Home > Science > Friends in the Stars > Page 10
Friends in the Stars Page 10

by Mackey Chandler


  “Some,” Lee agreed. “Eileen is opposed to that. Vic sees it pretty much like a Derf. He’d release them but be artistic about it.”

  “No, making a harsh public example of them would be as bad as execution.”

  “No, no, nothing like that. He rattled off three or four examples. The man can think up new things far faster than he can say them. I remember the last best. He suggested dressing them in funny period clothing from the mid or late twentieth century United States, putting some period money in their pockets and dropping them off in Australia.”

  The Mothers all looked back and forth amongst themselves and cracked up.

  “He is a trickster!” the Third Mother said.

  “He has a very strange sense of humor,” Lee agreed.

  “Then so do we,” the First Mother said.
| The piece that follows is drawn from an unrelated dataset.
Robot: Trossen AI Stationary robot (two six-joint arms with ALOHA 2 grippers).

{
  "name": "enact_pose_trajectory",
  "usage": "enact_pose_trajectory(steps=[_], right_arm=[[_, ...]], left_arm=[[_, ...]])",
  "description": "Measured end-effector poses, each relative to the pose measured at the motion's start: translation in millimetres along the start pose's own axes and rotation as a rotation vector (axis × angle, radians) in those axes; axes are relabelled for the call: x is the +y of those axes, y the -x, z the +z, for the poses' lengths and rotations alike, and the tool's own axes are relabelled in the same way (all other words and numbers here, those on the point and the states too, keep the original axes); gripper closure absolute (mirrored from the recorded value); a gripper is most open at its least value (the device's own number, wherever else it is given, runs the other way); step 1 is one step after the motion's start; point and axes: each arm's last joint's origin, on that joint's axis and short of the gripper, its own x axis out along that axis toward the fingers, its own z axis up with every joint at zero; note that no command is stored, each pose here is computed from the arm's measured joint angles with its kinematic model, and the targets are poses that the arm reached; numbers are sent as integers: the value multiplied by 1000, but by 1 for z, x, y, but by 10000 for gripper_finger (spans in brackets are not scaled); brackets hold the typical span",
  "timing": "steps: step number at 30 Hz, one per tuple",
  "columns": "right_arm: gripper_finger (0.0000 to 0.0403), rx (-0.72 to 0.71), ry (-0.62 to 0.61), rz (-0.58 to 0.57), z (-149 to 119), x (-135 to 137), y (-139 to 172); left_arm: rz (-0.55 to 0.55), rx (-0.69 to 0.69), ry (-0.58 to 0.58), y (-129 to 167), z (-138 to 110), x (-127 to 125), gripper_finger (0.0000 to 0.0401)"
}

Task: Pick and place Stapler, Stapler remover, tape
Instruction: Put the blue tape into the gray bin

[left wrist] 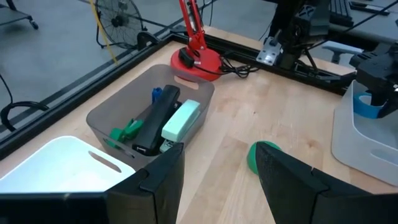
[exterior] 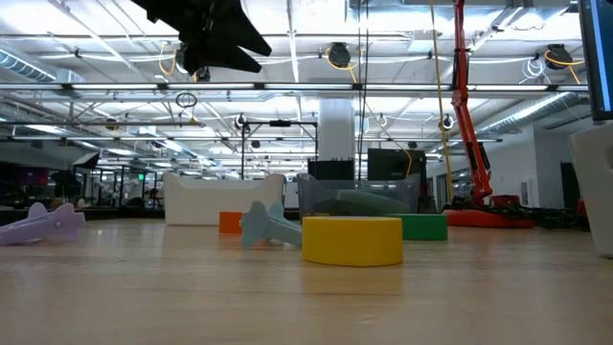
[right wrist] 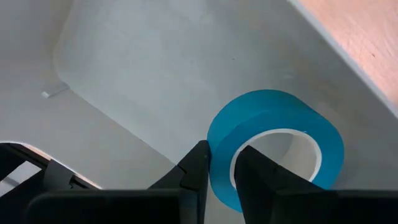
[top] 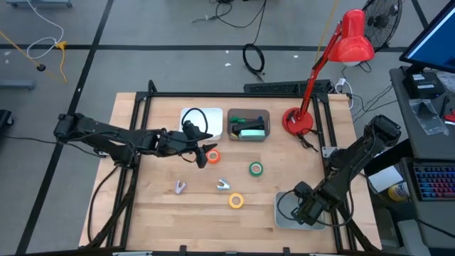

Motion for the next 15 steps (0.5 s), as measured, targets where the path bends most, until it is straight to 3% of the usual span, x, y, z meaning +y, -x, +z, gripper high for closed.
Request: enact_pose_trajectory(steps=[9, 15], right_arm=[[342, 3, 8, 14, 0, 1, 0], [306, 4, -18, 7, 1, -2, -5]], left_arm=[[0, 1, -9, 0, 0, 0, 203], [0, 2, -13, 0, 0, 0, 203]])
She didn’t take offense at all.

  “I can’t start to predict how that would work out,” Lee said. “They might talk their way back to their masters or they might get locked up in the local insane asylum if they tried to tell the truth. I’m not sure anybody would believe anything they said.

  “That’s the beauty of it,” the First Mother said. She was nodding like she was agreeing with Lee. “You think the Mothers are all about stability and order, but the sameness of it all gets to us sometimes. So that’s our sense of humor when we dare unleash it, sowing chaos! Tell Victor to ‘dispose’ of them as he pleases. I knew there was something I liked about that fellow.”

  That put the Mothers in a good mood, and they ordered a fancy dessert brought out to share. Lee enjoyed it and let them settle down before she spoke again.

  “I’m going to take my new ship on a shake-down cruise to Providence,” Lee informed the Mothers. “Do you have anything you need taken to your survey crew or anything brought back?”

  “We are supplying their food,” the First Mother said. “Part of their survey is to find what local items are edible and do some test plantings of our own things. They have identified some local plants, but so far nothing in the way of local animals are edible. They are trying out several Derf crops as well as some Earth items, but we are being very cautious about introducing invasive species with which the local organisms can’t compete. We really regret introducing Earth swine to Derfhome and don’t want to repeat that mistake. They are nowhere near being able to support themselves locally.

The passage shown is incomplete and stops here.